Tamam, geleceğim seninle. Ama sadece birkaç gün daha istiyorum senden. İçimdeki o küçük kıza söylemeliyim bunu önce. Başta hemen itiraz edecek, biliyorum. “Gitme!” diye yapışacak ellerime. Bana olur olmaz onlarca neden sıralayacak kalmam için.Gözleriyse bambaşka şeyler söyleyecek. Ben, dudaklarından çıkanlardan çok daha fazla dinleyeceğim onları. Esas onlar zorlayacak beni. Çünkü sıkı sıkı tıkamaya çalıştığım kulaklarıma değil kalbime seslenecekler.”Beni düşünmüyor musun?!” diyecek gözleri. “Ben ne yaparım sensiz?! Eğer gidersen, ben hep burada böyle bir başına bekleyeceğim seni. Çünkü yeterince acıdı canım. Sayısız kez geldim peşinden. Aynı hataları defalarca tekrarlayışını izledim. Küçücük bir parıltı görmen yetiyordu bir yere yaklaşman için. Neşeli bir kahkaha, sıcak bir gülüş, yaşamında bir fark yaratacak küçücük bir şey çağırmaya yetiyordu seni.””Ben her seferinde ‘Dur!’ diyordum. ‘Geçen seferi unuttun mu? Ne kadar incinmişti hani yüreğin? Hala nasıl çarpıyor böyle, bir bakış için?!’ “O küçük kızın gözleri bunları söylerken bana, ben sabırla bitirmesini bekleyeceğim sözlerini. Susmasını ve sadece bakmasını gözlerime… Kalbimden geçenleri dinlemesini…

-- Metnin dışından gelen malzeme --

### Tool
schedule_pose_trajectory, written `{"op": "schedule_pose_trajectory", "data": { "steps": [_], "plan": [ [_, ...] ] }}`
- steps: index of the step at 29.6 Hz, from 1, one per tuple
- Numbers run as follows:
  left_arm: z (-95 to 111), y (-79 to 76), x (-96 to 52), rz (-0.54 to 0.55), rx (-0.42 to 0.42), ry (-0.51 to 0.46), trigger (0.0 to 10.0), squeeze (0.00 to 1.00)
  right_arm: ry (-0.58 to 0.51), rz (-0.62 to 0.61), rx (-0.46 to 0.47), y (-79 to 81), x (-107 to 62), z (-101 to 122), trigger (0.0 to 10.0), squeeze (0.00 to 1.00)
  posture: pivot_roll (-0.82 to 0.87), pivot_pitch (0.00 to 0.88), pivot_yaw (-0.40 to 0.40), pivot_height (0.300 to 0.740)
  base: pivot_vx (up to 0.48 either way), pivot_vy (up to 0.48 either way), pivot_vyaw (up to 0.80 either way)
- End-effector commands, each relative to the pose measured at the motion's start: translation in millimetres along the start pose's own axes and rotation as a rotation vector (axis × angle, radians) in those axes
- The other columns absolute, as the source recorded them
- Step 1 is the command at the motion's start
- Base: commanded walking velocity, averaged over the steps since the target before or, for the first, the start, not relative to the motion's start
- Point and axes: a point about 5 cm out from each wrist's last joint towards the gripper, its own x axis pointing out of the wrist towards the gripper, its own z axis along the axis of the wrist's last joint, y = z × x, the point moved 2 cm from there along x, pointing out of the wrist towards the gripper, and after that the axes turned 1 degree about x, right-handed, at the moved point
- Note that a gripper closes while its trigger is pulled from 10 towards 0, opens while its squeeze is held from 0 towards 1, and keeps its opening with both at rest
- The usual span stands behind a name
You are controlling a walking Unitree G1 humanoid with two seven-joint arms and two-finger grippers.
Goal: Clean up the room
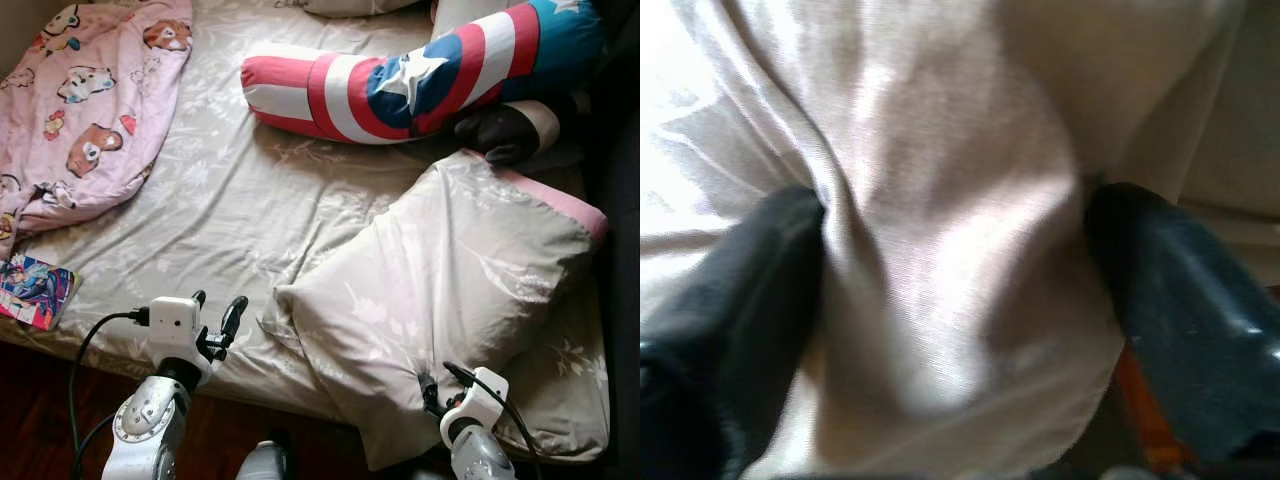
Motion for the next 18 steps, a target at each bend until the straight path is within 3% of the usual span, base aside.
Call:
{"op": "schedule_pose_trajectory", "data": {
  "steps": [1, 18],
  "plan": [
    [-4.0, 4.4, -7.8, 0.015, 0.001, 0.031, 10.0, 0.0, 0.116, -0.024, 0.01, -4.9, -8.1, -33.3, 0.0, 0.0, 0.3, 0.366, 0.092, 0.74, 0.0, 0.0, 0.0],
    [-0.2, 4.3, -7.7, 0.018, 0.005, 0.048, 10.0, 0.0, 0.115, -0.056, 0.017, -8.5, -7.2, -29.9, 0.0, 0.0, 0.29, 0.353, 0.085, 0.74, 0.0, 0.0, 0.0]
  ]
}}
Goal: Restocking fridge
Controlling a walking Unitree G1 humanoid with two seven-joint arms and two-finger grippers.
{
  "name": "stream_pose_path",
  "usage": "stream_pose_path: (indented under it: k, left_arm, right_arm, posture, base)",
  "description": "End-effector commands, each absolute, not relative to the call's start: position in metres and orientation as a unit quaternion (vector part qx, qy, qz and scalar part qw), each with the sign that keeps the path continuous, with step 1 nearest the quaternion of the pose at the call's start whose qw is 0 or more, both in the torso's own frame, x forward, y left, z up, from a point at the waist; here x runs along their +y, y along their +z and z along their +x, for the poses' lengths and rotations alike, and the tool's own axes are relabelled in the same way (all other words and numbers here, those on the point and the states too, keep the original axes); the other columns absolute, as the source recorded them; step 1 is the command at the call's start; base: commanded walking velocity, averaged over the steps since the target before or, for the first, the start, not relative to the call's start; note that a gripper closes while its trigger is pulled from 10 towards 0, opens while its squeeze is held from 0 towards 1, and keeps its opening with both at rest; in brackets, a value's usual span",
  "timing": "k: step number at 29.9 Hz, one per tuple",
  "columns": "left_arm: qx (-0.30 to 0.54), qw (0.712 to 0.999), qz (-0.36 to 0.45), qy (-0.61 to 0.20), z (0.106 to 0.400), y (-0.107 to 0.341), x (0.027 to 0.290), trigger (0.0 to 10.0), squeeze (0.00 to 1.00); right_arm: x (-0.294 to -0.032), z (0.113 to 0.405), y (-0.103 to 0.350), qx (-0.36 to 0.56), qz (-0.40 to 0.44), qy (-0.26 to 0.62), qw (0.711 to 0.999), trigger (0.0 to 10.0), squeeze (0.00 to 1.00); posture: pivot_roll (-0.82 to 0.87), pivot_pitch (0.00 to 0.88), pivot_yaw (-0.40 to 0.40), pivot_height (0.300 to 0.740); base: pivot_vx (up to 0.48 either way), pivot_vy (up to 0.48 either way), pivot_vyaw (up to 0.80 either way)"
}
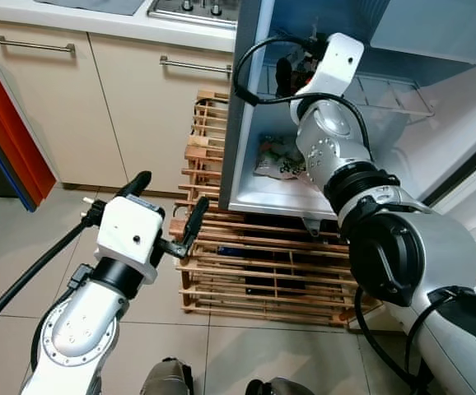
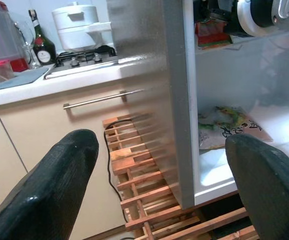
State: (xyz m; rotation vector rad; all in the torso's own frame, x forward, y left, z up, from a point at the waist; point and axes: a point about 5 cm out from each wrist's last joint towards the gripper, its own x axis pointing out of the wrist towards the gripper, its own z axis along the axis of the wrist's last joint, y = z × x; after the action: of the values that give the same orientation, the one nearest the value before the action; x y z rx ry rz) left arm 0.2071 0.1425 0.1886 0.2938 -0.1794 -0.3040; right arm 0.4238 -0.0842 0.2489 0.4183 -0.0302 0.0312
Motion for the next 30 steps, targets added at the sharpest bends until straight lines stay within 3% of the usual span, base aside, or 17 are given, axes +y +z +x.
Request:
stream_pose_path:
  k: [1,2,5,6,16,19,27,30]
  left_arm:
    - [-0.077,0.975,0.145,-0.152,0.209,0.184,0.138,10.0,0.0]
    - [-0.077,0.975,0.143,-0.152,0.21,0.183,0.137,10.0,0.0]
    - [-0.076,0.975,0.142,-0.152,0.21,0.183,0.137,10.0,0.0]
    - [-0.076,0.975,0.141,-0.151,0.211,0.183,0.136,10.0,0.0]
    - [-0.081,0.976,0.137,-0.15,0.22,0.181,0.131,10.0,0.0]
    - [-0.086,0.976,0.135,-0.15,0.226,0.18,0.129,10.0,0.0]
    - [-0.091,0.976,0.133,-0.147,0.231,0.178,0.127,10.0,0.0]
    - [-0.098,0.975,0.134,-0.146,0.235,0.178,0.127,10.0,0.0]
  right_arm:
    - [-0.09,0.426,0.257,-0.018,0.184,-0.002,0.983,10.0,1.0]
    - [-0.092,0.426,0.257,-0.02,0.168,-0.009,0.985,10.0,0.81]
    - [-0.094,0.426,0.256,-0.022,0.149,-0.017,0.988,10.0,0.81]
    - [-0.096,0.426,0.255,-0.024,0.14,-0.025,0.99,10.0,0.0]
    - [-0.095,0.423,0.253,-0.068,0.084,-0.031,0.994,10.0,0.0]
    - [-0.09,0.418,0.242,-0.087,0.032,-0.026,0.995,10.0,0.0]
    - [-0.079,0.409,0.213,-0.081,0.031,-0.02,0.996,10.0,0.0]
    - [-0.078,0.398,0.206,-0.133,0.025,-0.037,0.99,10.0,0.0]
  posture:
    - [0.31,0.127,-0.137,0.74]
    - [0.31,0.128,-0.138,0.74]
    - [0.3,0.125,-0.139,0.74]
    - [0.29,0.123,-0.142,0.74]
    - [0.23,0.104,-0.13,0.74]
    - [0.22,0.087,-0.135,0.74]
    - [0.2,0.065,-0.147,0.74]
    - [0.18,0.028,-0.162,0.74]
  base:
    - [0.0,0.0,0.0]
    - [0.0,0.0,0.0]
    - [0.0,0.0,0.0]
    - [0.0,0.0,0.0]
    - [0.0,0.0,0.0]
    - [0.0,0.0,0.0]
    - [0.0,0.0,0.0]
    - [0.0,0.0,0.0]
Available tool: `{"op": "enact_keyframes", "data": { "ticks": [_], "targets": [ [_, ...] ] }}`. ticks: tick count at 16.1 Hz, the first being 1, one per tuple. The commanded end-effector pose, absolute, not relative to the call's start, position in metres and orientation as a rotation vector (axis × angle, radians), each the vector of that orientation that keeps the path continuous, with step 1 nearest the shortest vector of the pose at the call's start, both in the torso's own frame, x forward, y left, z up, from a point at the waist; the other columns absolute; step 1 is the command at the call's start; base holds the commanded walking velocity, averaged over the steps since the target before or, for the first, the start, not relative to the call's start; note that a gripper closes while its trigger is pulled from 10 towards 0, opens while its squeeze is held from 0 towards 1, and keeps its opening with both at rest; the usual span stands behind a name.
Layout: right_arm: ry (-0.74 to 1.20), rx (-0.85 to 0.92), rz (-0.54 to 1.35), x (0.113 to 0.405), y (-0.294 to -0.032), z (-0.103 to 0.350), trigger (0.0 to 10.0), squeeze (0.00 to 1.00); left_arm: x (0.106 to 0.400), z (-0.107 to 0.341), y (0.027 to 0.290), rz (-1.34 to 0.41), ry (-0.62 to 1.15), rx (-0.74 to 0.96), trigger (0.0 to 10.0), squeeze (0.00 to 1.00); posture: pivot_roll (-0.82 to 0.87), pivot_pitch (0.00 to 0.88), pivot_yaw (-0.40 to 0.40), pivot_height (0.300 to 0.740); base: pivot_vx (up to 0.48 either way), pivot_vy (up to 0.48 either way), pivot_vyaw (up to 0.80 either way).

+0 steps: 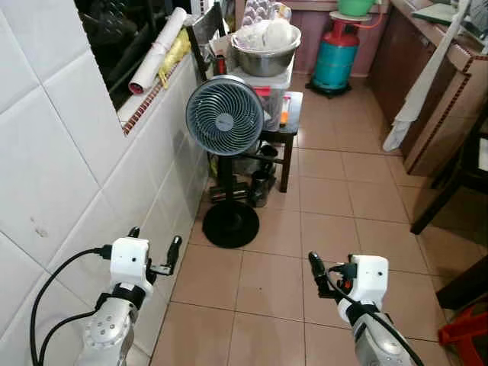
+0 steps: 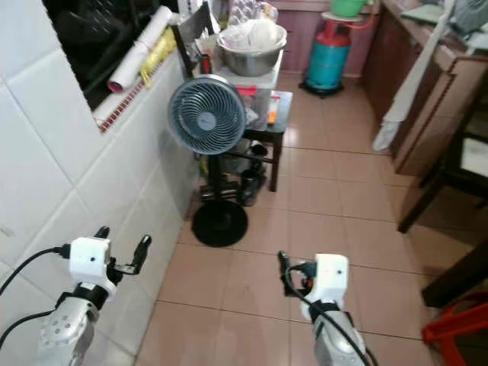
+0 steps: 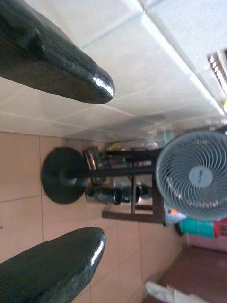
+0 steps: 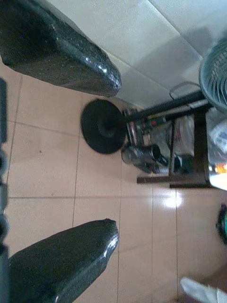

Ona tüm kalbimle diyeceğim ki: “Bu sefer başka. Eğer benimle bu yolculuğa çıkmayı kabul edersen, sana yemin ederim, bir kez olsun incinmeyeceksin. Şimdi yanımızda O var çünkü. Artık sözcüklere inanmıyorum. Ama kalbini dinledim ben O’nun. Üstelik bunun için çok uzun bir zaman harcadım. Sözcüklerinin büyüsüne kapılmamak için o kadar çok zorladım ki kendimi!.. Bana ne zaman uzanmaya çalışsa şiddetle ittim ellerini. O’nun güzel sözlerinde geçmiş’i buldum çünkü. Yüzünde, beni yaralayan o yüzlerdeki şefkati…””Bu yüzden bırakamıyordum kendimi bir türlü O’na. Geçmiş’in saklandığı yerden bir kez daha çıkıp kendini göstermesine o kadar hazırdım ki, ‘Şimdi bırakacak ellerimi!’ diyordum. ‘O da diğerleri gibi birden bambaşka biri olup çıkacak. Sihir bozulacak bir anda.’ O zamanlar seninle aynı dili konuşuyordum ben de. Acı duymadığım o güvenli yerden bir adım bile uzaklaşmak istemiyordum. Mutluluk acı çekmemekti çünkü. Gerisiyse koca bir yalan…””Kalp çarpıntısı yoktu artık. Dingin bir göldü tek isteğim. Onun yüzü hiç değişmezdi hiç değilse. Yeni bir gün onu hırçın bir denize dönüştürmezdi.”Ama kalbim isyan ediyordu buna. Israrla hızlandırıyordu atışlarını. ‘Hayır!’ diyordu. ‘Ben yokmuşum gibi davranamazsın bir ömür boyu. Sırf rahatını bozmamak için susturamazsın sesimi. Sevmek istiyorum ben! Deli gibi atmak… Varsın, ilerisi gözyaşı olsun. Ama bırak, hiç değilse o zamana dek çarpayım gönlümce. Var olduğumu hissedeyim.’ “”Bense her seferinde susturuyordum onu. Seni düşünüyordum. O kadar çok yaralamıştım ki seni!.. Ama hiç akıllanmamış, acı çektirdiklerini defalarca deneyimlediğim şeyleri tekrarlayıp durmuştum. Vardığım noktaysa hep aynı olmuştu.”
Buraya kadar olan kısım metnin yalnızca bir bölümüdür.